HaykelTech - 23. November 2017 - 14:27

Android sammelte heimlich Standortdaten

Die heimliche Datenerfassung ging sogar weiter, nachdem die Standortfreigabe deaktiviert wurde.

(CCM) — Android-Geräte sollen heimlich und ohne Wissen des Users Standortdaten gesammelt haben, sogar auch nach Deaktivierung der entsprechenden Funktion. Das hat eine Untersuchung des Magazin Quartz gezeigt.



Dem Magazin zufolge wurden lediglich die Kennungen (auch Cell ID genannt) von Mobilfunkmasten in der Umgebung des Geräts erfasst. Durch Trangulation kann so aber auch die Position des Users in einem Radius von ungefähr 0,4 Kilometern ermittelt werden.

Noch problematischer ist, dass für diesen Prozess keine SIM-Karte benötigt wird. Es genügt nämlich, dass sich das betroffene Gerät mit einem WLAN-Netz verbindet.

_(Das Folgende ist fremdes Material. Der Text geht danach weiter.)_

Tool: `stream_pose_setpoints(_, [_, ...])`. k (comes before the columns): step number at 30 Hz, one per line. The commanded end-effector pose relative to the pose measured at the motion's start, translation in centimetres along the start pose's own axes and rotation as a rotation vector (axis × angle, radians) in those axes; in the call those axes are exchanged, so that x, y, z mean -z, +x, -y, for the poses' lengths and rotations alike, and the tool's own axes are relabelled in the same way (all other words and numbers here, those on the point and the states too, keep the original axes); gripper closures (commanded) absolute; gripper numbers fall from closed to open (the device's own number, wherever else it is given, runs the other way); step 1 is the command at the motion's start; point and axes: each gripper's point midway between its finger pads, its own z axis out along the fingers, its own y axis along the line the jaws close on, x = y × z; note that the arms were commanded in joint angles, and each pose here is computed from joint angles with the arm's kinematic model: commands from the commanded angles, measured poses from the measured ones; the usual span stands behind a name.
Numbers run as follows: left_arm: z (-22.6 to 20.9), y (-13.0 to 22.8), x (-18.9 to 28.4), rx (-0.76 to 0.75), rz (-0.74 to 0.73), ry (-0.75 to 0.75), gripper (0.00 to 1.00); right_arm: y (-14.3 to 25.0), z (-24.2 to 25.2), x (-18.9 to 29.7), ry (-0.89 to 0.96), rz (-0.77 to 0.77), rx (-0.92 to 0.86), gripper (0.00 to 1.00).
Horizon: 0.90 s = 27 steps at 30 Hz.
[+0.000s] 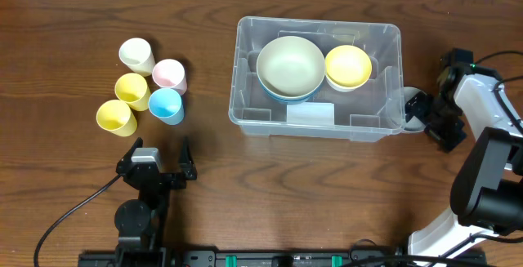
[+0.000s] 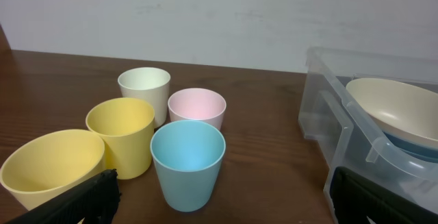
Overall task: Pack container
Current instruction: 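Move the right gripper to the grey bowl and grip its rim, then lower the grey bowl onto the yellow bowl in the bin, release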
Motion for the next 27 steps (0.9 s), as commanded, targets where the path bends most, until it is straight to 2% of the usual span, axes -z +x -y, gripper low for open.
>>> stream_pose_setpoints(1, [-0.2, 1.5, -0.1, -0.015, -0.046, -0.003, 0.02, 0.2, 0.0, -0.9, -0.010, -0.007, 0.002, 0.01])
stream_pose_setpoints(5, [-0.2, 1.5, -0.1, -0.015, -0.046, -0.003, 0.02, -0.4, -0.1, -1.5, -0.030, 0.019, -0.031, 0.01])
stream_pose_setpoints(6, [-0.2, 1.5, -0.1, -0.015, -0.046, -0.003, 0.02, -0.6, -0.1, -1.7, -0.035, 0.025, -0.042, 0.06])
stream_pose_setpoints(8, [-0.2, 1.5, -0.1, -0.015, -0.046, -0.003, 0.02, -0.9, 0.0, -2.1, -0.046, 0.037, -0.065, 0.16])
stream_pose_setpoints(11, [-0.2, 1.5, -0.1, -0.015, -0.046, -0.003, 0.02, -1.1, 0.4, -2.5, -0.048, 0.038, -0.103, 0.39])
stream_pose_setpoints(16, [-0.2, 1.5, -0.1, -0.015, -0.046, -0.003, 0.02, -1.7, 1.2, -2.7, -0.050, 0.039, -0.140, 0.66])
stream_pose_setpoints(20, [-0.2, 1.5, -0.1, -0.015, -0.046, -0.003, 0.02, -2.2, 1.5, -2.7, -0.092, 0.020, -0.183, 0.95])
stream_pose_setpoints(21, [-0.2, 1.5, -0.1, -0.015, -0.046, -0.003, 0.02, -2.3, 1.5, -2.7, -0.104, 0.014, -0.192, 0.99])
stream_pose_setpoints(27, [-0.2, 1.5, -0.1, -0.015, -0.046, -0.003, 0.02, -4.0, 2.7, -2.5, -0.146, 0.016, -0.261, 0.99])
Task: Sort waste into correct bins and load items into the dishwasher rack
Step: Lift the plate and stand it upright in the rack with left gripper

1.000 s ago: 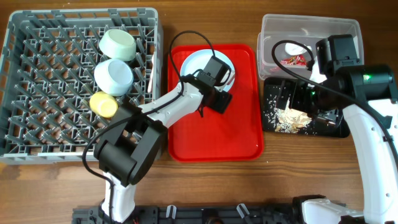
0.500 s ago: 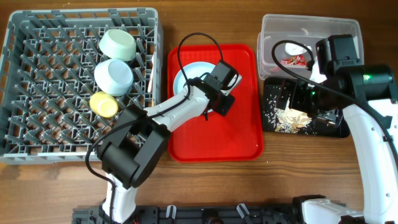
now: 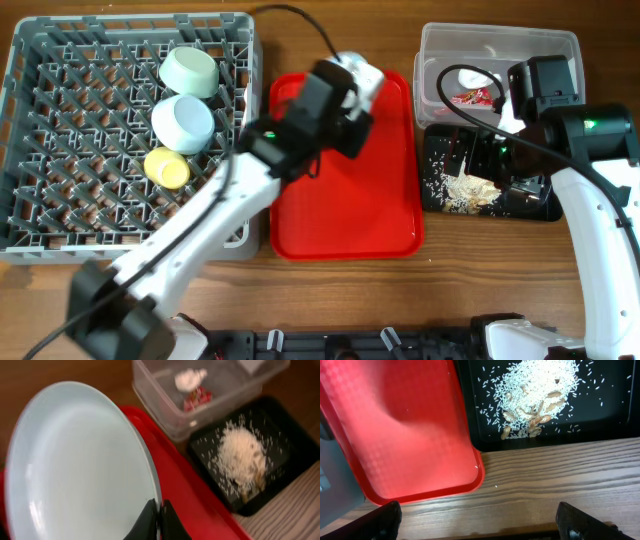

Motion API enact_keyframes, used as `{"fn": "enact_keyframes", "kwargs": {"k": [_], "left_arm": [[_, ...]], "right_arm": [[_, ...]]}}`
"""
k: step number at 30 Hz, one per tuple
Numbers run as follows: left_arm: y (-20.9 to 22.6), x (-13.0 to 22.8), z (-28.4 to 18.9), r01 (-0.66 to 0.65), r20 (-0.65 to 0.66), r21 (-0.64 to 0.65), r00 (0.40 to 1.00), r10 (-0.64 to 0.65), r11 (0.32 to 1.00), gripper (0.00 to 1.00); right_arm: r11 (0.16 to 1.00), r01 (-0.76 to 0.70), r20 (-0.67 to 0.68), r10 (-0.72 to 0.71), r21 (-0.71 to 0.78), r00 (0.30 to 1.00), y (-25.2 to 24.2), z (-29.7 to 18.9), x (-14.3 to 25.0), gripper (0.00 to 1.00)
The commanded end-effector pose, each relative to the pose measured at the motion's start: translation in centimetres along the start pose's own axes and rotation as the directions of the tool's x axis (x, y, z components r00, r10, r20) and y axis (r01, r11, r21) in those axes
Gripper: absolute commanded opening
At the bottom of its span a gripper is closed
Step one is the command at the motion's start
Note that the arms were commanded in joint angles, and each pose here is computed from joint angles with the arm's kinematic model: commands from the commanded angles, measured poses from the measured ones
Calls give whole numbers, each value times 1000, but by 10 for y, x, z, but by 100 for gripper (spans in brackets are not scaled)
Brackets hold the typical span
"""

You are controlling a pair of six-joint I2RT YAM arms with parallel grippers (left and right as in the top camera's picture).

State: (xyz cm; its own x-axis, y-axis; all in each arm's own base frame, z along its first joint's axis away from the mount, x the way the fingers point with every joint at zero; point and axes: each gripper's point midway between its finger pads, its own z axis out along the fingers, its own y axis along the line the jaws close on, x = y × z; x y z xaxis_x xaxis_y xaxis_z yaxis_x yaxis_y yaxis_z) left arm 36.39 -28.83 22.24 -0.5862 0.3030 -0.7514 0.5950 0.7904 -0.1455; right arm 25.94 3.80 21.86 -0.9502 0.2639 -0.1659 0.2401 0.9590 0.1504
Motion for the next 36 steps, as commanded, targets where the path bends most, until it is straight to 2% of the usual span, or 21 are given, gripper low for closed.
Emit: {"fn": "enact_keyframes", "kwargs": {"k": [1,6,9,13,18,25,26,27,28,30,33,36], "left_arm": [[32,-36,-47,138,125,20,982,-139,990,4],[66,-48,-85,207,166,198,956,-241,958,4],[101,-45,-100,310,155,269,921,-358,912,4],[125,-35,-102,385,110,349,889,-445,855,4],[159,-13,-81,509,34,337,834,-550,792,4],[197,9,-64,588,14,272,789,-614,762,6],[200,9,-66,591,20,267,786,-618,761,56],[202,10,-67,593,23,266,784,-620,760,82],[204,10,-68,595,26,263,782,-622,759,100],[212,17,-70,622,22,229,766,-643,749,100],[239,48,-71,694,19,21,719,-695,719,100],[252,65,-83,711,34,-121,700,-713,693,100]], "right_arm": [[1000,11,22,-11,1,1000,-1,-5,-4,100],[1000,11,22,-11,1,1000,-1,-5,-4,100],[1000,11,22,-11,0,1000,0,-5,-4,100],[1000,11,22,-11,0,1000,0,-5,-4,100],[1000,10,21,-10,1,1000,-1,-5,-4,100],[1000,11,20,-11,1,1000,-1,-5,-4,100],[1000,11,18,-11,2,1000,-1,-5,-3,100],[1000,10,17,-11,2,1000,-1,-5,-3,100],[1000,11,18,-11,2,1000,-1,-5,-3,100],[1000,12,23,-12,0,1000,0,-5,-4,100],[1000,12,24,-12,0,1000,0,-5,-5,100],[1000,15,48,-15,-14,999,3,-5,-11,100]]}}
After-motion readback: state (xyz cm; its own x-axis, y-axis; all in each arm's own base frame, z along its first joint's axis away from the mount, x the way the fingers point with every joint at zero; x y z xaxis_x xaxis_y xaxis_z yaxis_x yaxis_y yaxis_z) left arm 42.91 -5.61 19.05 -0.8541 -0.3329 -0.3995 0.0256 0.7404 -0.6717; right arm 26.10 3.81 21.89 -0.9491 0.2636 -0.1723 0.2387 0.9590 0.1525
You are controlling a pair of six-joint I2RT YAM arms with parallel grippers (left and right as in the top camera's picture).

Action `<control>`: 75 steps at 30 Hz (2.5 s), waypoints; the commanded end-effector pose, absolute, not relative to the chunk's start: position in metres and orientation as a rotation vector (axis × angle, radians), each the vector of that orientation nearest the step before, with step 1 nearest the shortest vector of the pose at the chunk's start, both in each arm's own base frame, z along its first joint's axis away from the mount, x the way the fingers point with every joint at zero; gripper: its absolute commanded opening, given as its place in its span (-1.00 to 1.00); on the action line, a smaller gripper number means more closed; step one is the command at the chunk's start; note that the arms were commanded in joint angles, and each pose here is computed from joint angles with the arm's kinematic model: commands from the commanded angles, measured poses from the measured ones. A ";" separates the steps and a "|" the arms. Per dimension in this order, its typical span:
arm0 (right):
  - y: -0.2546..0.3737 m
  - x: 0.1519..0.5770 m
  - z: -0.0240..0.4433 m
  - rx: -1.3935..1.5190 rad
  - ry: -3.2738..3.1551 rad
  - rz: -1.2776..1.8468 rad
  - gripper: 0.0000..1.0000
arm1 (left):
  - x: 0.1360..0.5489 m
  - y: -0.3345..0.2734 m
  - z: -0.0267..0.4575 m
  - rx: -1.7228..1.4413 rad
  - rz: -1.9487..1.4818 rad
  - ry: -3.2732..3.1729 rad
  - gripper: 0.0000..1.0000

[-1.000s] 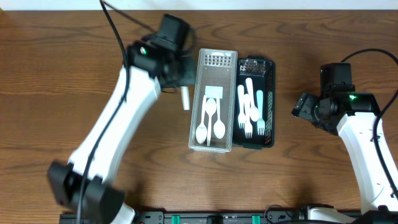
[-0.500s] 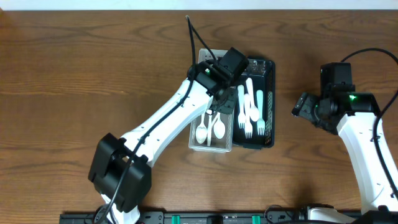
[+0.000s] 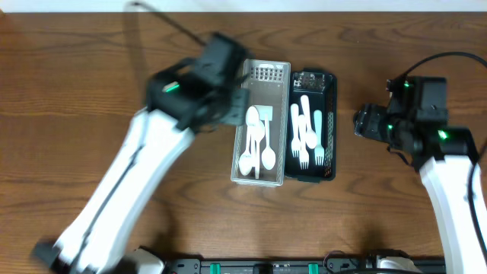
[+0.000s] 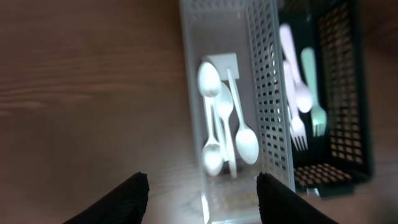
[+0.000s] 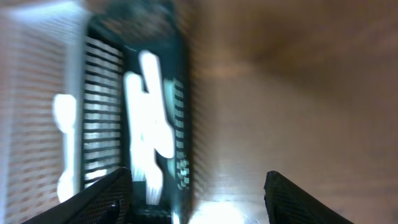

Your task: Pack container

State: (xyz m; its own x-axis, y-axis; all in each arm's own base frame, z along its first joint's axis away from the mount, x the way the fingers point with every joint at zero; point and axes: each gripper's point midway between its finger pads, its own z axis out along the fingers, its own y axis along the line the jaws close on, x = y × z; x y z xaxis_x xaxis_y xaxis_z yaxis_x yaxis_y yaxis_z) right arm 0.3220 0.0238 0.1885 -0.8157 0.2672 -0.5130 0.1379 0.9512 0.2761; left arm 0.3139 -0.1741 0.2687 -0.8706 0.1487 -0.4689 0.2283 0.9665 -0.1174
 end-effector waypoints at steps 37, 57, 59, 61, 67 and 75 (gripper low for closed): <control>0.044 0.153 0.383 -0.150 1.766 0.261 0.99 | 0.074 0.046 0.410 -0.067 -0.025 1.964 0.96; 0.043 0.109 0.286 -0.102 2.211 0.304 0.99 | 0.124 0.049 0.426 -0.083 0.244 1.839 0.96; 0.043 0.104 0.279 -0.098 2.245 0.306 0.99 | 0.143 0.049 0.441 -0.147 0.248 1.742 0.96; 0.043 0.100 0.275 -0.095 2.269 0.309 0.99 | 0.158 0.050 0.448 -0.206 0.246 1.658 0.96; 0.043 0.095 0.268 -0.090 2.305 0.311 0.98 | 0.187 0.049 0.409 -0.267 0.229 1.528 0.96; 0.043 0.095 0.268 -0.090 2.306 0.312 0.98 | 0.211 0.045 0.285 -0.242 0.269 1.637 0.96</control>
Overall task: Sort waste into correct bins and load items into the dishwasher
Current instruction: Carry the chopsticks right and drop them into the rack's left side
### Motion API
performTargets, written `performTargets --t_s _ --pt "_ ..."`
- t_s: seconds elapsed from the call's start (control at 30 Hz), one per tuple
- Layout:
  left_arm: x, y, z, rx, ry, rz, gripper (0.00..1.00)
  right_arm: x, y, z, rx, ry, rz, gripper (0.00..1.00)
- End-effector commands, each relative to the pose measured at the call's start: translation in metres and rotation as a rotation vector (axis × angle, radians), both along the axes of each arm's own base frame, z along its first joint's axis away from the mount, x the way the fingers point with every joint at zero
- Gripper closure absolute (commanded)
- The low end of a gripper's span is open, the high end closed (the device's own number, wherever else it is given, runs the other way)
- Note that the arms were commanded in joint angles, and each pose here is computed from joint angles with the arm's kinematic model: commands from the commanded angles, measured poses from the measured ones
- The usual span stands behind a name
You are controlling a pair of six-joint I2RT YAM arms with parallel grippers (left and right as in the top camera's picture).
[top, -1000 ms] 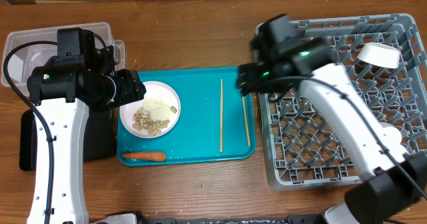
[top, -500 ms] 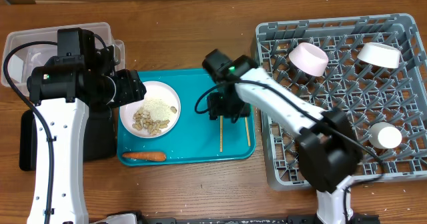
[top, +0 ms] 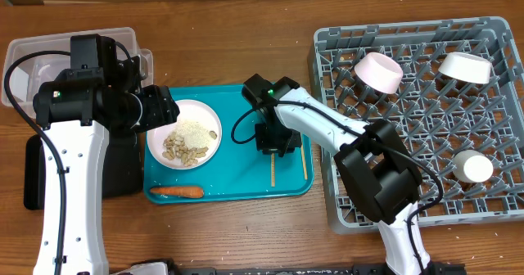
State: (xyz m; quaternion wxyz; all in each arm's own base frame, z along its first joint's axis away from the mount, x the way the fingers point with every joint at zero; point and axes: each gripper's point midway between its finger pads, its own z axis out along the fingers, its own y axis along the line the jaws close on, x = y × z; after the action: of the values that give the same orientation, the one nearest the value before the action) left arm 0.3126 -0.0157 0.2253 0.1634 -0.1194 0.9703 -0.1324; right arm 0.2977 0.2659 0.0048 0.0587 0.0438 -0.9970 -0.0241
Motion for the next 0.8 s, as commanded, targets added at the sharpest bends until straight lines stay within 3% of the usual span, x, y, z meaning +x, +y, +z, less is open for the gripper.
performTargets --t_s 0.0,0.1,0.33,0.5,0.77 --pt "0.0 0.001 -0.002 -0.001 0.005 0.002 0.3 -0.003 -0.001 -0.019 -0.026 0.028 -0.004 0.85" --pt "0.0 0.001 -0.002 -0.001 0.005 0.002 0.3 -0.003 -0.001 -0.018 -0.025 0.027 -0.004 0.96" --pt "0.0 0.001 -0.002 -0.001 0.005 0.002 0.31 0.014 -0.006 0.025 0.022 -0.028 0.016 0.96" --pt "0.0 0.001 -0.002 -0.001 0.004 0.002 0.3 0.032 -0.035 0.111 0.101 -0.162 0.036 0.96" --pt "0.0 0.001 -0.002 -0.001 0.004 0.002 0.31 0.014 -0.106 0.162 0.076 -0.143 0.023 0.96"
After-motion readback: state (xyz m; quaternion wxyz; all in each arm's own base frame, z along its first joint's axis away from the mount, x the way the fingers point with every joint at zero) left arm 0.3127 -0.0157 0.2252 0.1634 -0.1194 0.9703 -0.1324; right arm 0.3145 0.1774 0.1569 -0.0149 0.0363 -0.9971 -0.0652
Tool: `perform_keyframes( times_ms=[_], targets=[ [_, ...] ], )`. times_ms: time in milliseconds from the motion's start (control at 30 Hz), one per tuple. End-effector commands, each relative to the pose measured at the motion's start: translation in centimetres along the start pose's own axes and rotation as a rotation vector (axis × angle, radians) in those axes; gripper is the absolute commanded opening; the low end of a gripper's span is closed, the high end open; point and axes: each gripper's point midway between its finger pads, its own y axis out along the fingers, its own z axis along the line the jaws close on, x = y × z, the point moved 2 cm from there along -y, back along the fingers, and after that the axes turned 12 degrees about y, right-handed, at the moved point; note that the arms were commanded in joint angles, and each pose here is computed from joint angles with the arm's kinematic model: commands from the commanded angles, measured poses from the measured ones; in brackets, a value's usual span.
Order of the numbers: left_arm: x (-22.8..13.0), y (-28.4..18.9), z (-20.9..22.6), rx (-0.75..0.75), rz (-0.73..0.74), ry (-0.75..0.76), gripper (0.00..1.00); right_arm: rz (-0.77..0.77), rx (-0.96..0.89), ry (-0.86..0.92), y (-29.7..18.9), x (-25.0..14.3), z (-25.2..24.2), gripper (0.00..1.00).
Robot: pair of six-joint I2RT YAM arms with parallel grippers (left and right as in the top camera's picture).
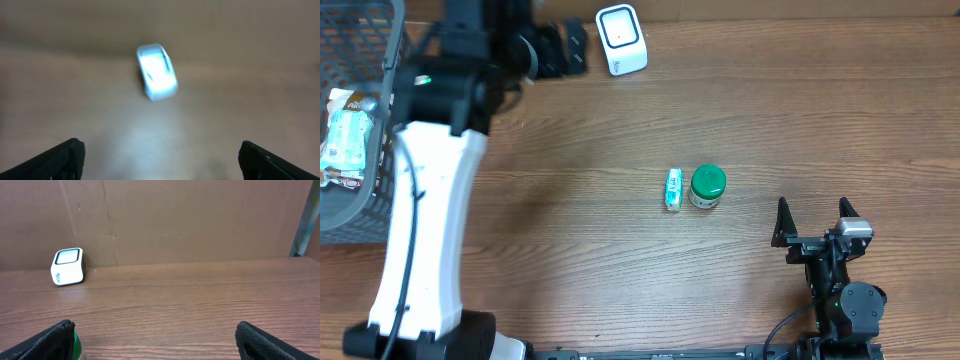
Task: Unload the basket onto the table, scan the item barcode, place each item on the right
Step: 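Raise the left gripper and move it into the grey basket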
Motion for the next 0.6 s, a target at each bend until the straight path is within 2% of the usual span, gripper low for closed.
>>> perform_keyframes(
  times_ms=[0, 100, 233, 367, 533, 567],
  targets=[
    [4.6, -6.7, 6.6, 0.349, -0.166, 0.096, 1.0, -0.006, -0.012, 0.004, 0.0, -0.1, -0.3, 1.0],
    [5.8, -9.1, 9.8, 0.436, -0.224, 0.048, 1.0, -0.006, -0.012, 0.004, 0.0, -0.1, -0.3, 1.0],
    [5.2, -10.8, 15.1, 0.548, -0.22, -0.026, 1.0, -0.006, -0.012, 0.004, 0.0, -0.1, -0.3, 1.0],
    [2.8, -10.9, 19.9, 0.605, -0.138, -0.105, 1.0, -0.006, -0.012, 0.004, 0.0, -0.1, -0.3, 1.0],
    [-1.1, -9.0, 24.4, 0.552, -0.009, -0.212, 1.0, -0.006, -0.012, 0.004, 0.0, -0.1, -0.3, 1.0],
    [-2.8, -7.8, 26.0, 0.52, 0.048, -0.262, 1.0, -0.006, -0.012, 0.004, 0.0, -0.1, -0.3, 1.0]
  ],
)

Die Standortermittlung kann zudem nicht einmal über das Abschalten der Standortfunktion verhindert werden.

Google hat das heimliche Erfassen von Standortdaten gegenüber Quartz bestätigt. "Seit Januar dieses Jahres haben wir begonnen, die Cell-ID-Codes als zusätzliche Information zu nutzen, um die Leistung und Geschwindigkeit der Nachrichtenübermittlung zu optimieren", erklärte ein Konzernmitarbeiter.

Laut Google wurden die gesammelten Daten zwar an die eigenen Server weitergeleitet, gespeichert wurden sie aber nicht. Der Internetkonzern versicherte zudem, das Erfassen der Standortdaten bereits eingestellt zu haben.